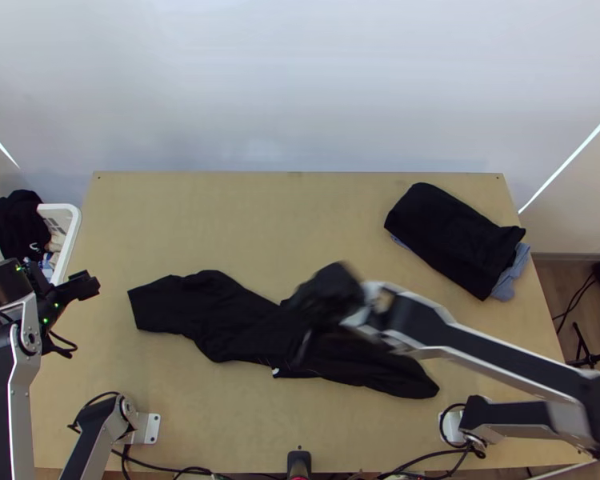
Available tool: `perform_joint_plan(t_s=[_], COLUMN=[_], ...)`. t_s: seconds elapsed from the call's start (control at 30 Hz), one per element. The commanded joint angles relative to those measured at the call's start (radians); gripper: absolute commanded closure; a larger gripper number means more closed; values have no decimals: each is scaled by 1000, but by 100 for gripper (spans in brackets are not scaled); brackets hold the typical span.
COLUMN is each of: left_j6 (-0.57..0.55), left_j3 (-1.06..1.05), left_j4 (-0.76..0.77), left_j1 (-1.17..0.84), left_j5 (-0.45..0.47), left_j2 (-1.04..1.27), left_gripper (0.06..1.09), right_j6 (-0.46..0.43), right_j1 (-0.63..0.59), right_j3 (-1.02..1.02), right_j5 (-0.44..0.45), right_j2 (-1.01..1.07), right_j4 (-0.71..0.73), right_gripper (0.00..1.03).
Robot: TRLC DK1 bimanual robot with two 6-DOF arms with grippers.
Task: Fold the t-shirt
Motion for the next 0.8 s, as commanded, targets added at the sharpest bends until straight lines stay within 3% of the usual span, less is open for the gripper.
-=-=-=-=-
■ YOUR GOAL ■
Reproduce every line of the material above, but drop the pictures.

■ RESPONSE TO THE TASK ■
Available tool: `perform_joint_plan(t_s=[_], COLUMN=[_], ...)`. t_s: seconds elapsed from the call's start (control at 30 Hz), one per element. The commanded joint angles relative to those measured at the call's start (radians); gripper: absolute commanded closure; a larger gripper number means more closed; values have no decimals: each is scaled by 1000, but by 100 for gripper (spans in brackets are not scaled); brackets hold the typical span.
COLUMN is each of: left_j6 (-0.57..0.55), left_j3 (-1.06..1.05), left_j4 (-0.76..0.77), left_j1 (-1.17..0.84), left_j5 (-0.45..0.47), left_j2 (-1.04..1.27), left_gripper (0.06..1.09), right_j6 (-0.46..0.43), right_j1 (-0.63..0.59), right_j3 (-1.02..1.02), right_j5 (-0.44..0.45), right_j2 (-1.01..1.07), right_j4 (-0.71..0.73), right_gripper (0.00..1.03).
Robot: TRLC DK1 bimanual robot with two 6-DOF arms with grippers.
Task: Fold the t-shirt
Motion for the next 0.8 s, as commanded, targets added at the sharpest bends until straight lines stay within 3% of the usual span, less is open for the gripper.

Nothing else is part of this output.